Breast cancer treatments such as chemotherapy and hormone therapy may affect ovarian function, reduce fertility, and cause some women to enter menopause early. Pregnancy is not possible during treatment, and patients must also wait for a period after chemotherapy before trying to conceive.


"Breast cancer patients are deeply concerned about their future fertility. This study is both important and encouraging for them."

—Dr. Marla Lipsyc-Sharf, breast oncology specialist at the David Geffen School of Medicine at UCLA


Many patients also worry that pregnancy may affect cancer recurrence or that they may pass inherited genes to their children. Research indicates that pregnancy does not affect survival in breast cancer patients, but reproductive planning still requires an individualized assessment.


Study Finds Frozen Eggs or Embryos May Improve Reproductive Success

The study followed patients with stage 0–III breast cancer for up to 11 years. Key findings included:


73% of patients became pregnant, and 65% gave birth.


28% underwent fertility preservation before treatment, such as egg or embryo freezing. Their reproductive success rate was significantly higher than that of patients who did not preserve fertility.


Cancer stage did not affect the likelihood of pregnancy or childbirth. Even patients with higher-stage disease (stage II–III) had relatively high pregnancy rates.


Pregnancy and birth rates declined with age. Younger patients had greater reproductive potential, making early fertility preservation particularly important.

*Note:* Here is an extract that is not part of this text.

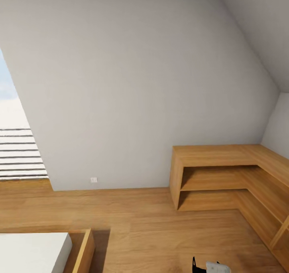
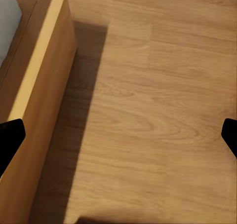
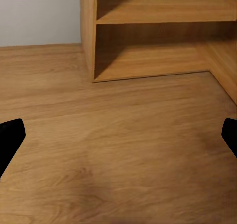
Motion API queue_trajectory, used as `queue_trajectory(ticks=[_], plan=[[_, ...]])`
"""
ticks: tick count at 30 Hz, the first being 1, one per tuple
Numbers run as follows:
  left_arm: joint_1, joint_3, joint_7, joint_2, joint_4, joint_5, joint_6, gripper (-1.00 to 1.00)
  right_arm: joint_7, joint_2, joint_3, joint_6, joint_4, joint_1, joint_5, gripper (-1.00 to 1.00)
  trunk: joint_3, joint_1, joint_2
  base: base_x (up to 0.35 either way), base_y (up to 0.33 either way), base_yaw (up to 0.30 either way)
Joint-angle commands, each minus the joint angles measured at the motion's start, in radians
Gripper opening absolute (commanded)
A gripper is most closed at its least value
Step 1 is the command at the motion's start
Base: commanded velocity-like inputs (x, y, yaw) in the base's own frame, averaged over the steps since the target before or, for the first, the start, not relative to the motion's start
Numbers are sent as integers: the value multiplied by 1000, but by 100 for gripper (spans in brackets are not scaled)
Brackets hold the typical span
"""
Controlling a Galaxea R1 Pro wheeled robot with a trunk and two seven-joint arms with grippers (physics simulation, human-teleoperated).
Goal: In the bedroom, organize the workspace by keeping the computer under the desk, ensuring the monitor is on the desk, placing the keyboard on the desk next to the monitor, placing the mouse on the desk next to the keyboard, moving the folder from the swivel chair onto the desk next to the mouse, stacking the notebook on top of the folder with the pen on top of the notebook, and positioning the swivel chair next to the desk.
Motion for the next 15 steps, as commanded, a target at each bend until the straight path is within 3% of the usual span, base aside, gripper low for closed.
queue_trajectory(ticks=[1, 15], plan=[[0, -6, 7, 1, -1, 9, -3, 100, -9, 0, 9, 0, 0, -1, -1, 100, -1, 1, -1, 327, 0, 0], [0, -6, 8, 1, -1, 9, -3, 100, -9, 3, 10, 0, 0, -1, -2, 100, -1, 1, -1, 327, 0, 0]])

Patients with greater financial resources were more likely to become pregnant, showing that affordability remains an important factor in access to assisted reproduction.

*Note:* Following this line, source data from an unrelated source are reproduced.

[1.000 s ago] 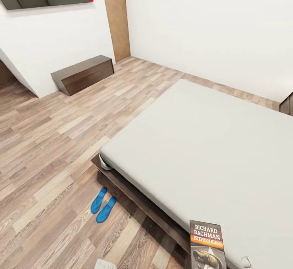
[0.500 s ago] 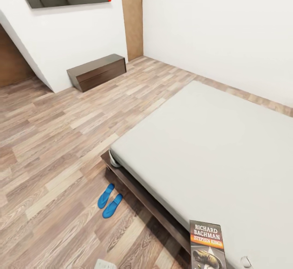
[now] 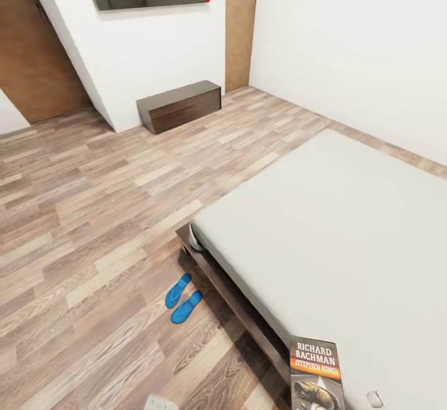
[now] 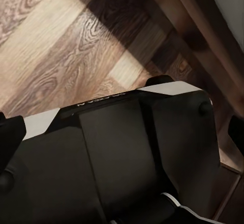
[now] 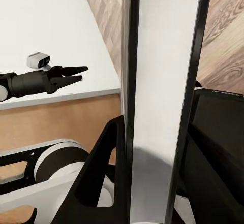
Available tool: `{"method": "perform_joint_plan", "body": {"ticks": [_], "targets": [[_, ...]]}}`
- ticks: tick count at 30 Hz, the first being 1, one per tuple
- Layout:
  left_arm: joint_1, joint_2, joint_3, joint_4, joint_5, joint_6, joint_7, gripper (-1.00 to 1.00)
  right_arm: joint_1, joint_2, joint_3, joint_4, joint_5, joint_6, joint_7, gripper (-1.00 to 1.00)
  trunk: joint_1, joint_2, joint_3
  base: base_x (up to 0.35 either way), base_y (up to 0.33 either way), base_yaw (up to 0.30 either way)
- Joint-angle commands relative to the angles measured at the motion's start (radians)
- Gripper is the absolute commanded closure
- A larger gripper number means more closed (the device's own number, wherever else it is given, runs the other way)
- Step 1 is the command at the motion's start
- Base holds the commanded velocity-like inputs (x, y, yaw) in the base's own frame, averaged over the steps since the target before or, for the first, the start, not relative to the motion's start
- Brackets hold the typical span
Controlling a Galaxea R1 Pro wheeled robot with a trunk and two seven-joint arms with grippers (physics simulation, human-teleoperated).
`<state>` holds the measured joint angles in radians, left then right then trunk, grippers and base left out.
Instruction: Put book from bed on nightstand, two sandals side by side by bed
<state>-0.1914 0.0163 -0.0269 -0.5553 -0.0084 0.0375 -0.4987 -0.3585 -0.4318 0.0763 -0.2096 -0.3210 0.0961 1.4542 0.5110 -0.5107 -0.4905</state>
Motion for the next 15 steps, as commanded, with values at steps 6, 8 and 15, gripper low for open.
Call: {"method": "perform_joint_plan", "body": {"ticks": [6, 8, 15], "targets": [[0.0, 0.001, -0.002, -0.002, -0.001, 0.004, -0.001, -1.0, 0.0, 0.001, 0.008, -0.001, -0.01, 0.013, 0.005, 1.0, 0.0, -0.001, -0.001, 0.0, 0.0, 0.292], [0.0, 0.001, -0.002, -0.002, -0.001, 0.004, -0.001, -1.0, 0.0, 0.002, 0.008, -0.001, -0.01, 0.013, 0.005, 1.0, 0.0, -0.001, -0.001, 0.0, 0.0, 0.292], [0.0, 0.001, -0.002, -0.002, -0.001, 0.004, -0.001, -1.0, 0.0, 0.002, 0.008, -0.001, -0.01, 0.013, 0.004, 1.0, 0.0, -0.001, -0.001, 0.0, 0.0, 0.292]]}}
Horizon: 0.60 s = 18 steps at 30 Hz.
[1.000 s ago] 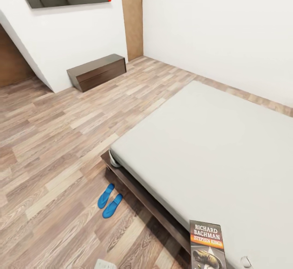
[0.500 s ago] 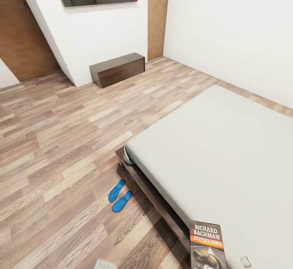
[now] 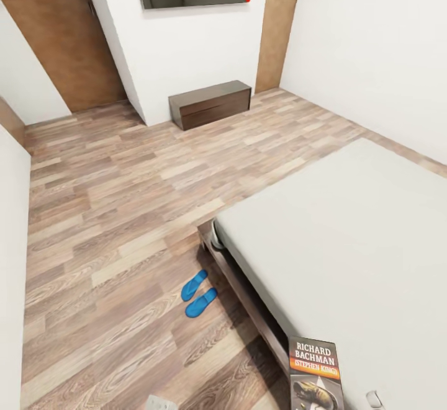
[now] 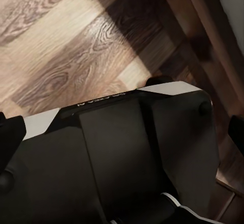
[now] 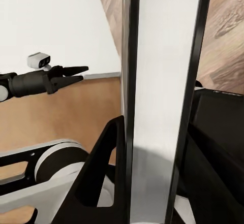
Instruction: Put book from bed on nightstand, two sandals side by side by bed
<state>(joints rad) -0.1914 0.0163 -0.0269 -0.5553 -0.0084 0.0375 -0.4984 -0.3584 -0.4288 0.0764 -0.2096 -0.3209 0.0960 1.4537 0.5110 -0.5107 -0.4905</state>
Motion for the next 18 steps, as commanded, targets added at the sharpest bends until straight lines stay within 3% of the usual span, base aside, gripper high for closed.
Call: {"method": "perform_joint_plan", "body": {"ticks": [1, 6, 18], "targets": [[0.0, 0.001, -0.002, -0.002, -0.001, 0.004, -0.002, -1.0, 0.0, -0.001, 0.008, -0.001, -0.01, 0.013, 0.001, 1.0, 0.0, -0.001, -0.001, 0.0, 0.0, 0.292], [0.0, 0.001, -0.004, -0.002, -0.001, 0.004, -0.002, -1.0, 0.0, 0.0, 0.008, -0.001, -0.01, 0.013, -0.062, 1.0, 0.0, -0.001, -0.001, 0.0, 0.0, 0.292], [0.0, 0.001, -0.004, -0.001, -0.001, 0.004, -0.002, -1.0, 0.0, 0.001, 0.008, -0.001, -0.01, 0.013, -0.078, 1.0, 0.0, -0.001, -0.001, 0.0, 0.0, 0.292]]}}
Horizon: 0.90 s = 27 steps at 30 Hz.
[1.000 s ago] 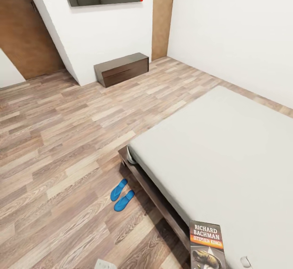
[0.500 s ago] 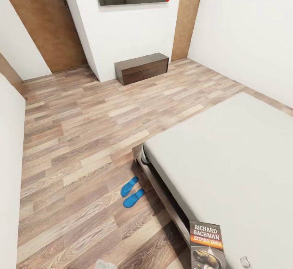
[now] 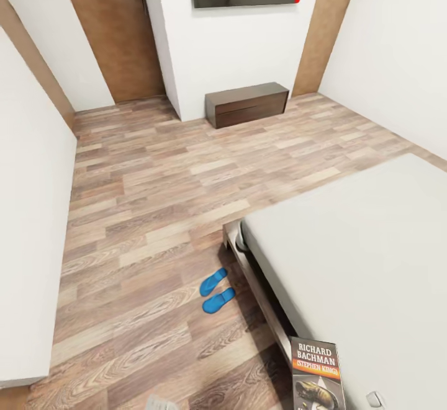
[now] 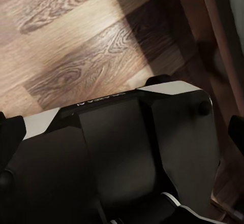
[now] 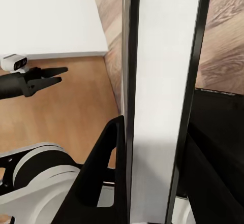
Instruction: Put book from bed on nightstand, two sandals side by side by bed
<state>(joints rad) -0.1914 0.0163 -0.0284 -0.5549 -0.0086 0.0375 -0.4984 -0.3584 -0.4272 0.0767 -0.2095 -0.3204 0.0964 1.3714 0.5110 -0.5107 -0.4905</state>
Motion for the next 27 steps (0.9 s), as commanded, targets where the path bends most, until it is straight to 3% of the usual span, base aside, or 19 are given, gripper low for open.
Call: {"method": "perform_joint_plan", "body": {"ticks": [1, 27], "targets": [[0.0, 0.001, -0.002, -0.001, -0.001, 0.004, -0.002, -1.0, 0.0, -0.001, 0.008, -0.001, -0.011, 0.013, 0.005, 1.0, 0.0, -0.001, -0.001, 0.0, 0.0, 0.292], [0.0, 0.001, -0.002, -0.001, -0.002, 0.004, -0.002, -1.0, 0.0, -0.001, 0.008, -0.001, -0.011, 0.014, 0.005, 1.0, 0.0, -0.001, -0.001, 0.0, 0.0, 0.292]]}}
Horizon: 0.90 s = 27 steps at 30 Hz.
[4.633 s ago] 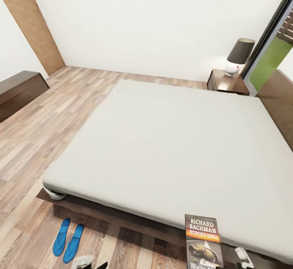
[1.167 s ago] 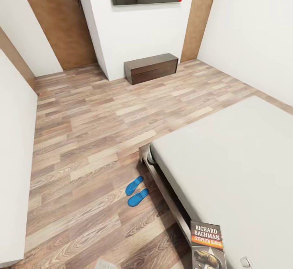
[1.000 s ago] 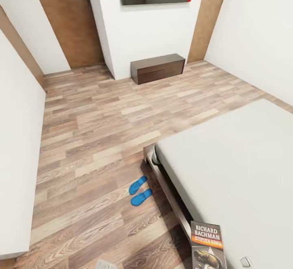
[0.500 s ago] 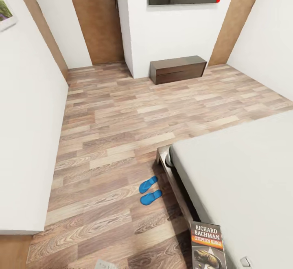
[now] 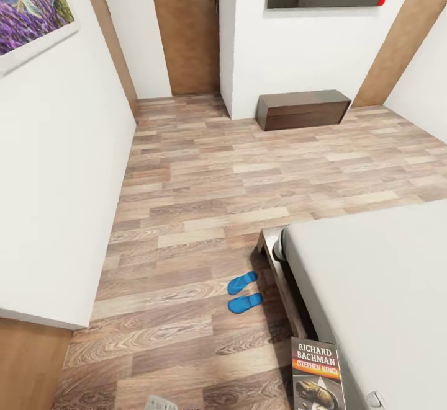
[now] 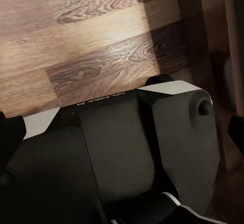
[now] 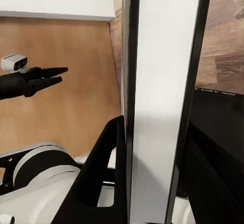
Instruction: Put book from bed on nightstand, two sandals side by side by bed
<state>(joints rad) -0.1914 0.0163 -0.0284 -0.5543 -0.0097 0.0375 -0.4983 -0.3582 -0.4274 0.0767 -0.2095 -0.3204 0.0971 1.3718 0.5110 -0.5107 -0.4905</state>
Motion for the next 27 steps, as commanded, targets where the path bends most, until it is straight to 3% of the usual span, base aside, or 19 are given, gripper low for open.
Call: {"method": "perform_joint_plan", "body": {"ticks": [1, 27], "targets": [[0.0, 0.001, -0.002, -0.001, -0.001, 0.004, -0.002, -1.0, 0.0, -0.001, 0.008, -0.001, -0.011, 0.013, 0.005, 1.0, 0.0, -0.001, -0.001, 0.0, 0.0, 0.292], [0.0, 0.001, -0.002, -0.001, 0.0, 0.004, -0.002, -1.0, 0.0, -0.001, 0.008, -0.001, -0.011, 0.013, 0.004, 1.0, 0.0, -0.001, -0.001, 0.0, 0.0, 0.292]]}}
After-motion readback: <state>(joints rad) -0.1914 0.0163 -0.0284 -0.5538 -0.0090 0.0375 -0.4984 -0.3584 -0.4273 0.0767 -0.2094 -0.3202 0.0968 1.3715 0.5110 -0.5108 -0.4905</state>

"This study further highlights access to fertility-preservation services for breast cancer patients. Many young women do not receive adequate fertility counseling at diagnosis, and that needs to change."

—Dr. Kimia Sorouri, study lead, Dana-Farber Cancer Institute


How Can Breast Cancer Patients Preserve Fertility?

Experts recommend that breast cancer patients who want children consult a reproductive specialist as early as possible before treatment and consider the following options:


Egg or embryo freezing: currently the most effective fertility-preservation option for patients who have not had children but hope to do so in the future.


Ovarian suppression: medication is used to suppress ovarian function and reduce chemotherapy-related damage to eggs.


Delayed treatment (only in selected cases): when medically appropriate, some patients may choose to have a child before treatment.


Fertility preservation is not affordable for everyone. Egg or embryo freezing may cost up to $15,000 per cycle, and only 20% of young breast cancer patients use fertility-preservation measures, mainly because of financial pressure, limited access to care, and emotional stress.


Expert Recommendation: Fertility Counseling Should Be Part of Breast Cancer Care

Breast cancer patients often need to begin treatment soon after diagnosis, leaving a very short window for fertility decisions and adding emotional strain. Experts recommend discussing fertility at diagnosis and providing psychological support to help patients make informed decisions quickly.


"Fertility is often considered only after treatment, but it should actually be part of the discussion at diagnosis."

—Dr. Marla Lipsyc-Sharf


For breast cancer patients, treatment and fertility no longer have to be mutually exclusive. As fertility-preservation technology advances and policy support expands, more breast cancer survivors may have the opportunity to become parents.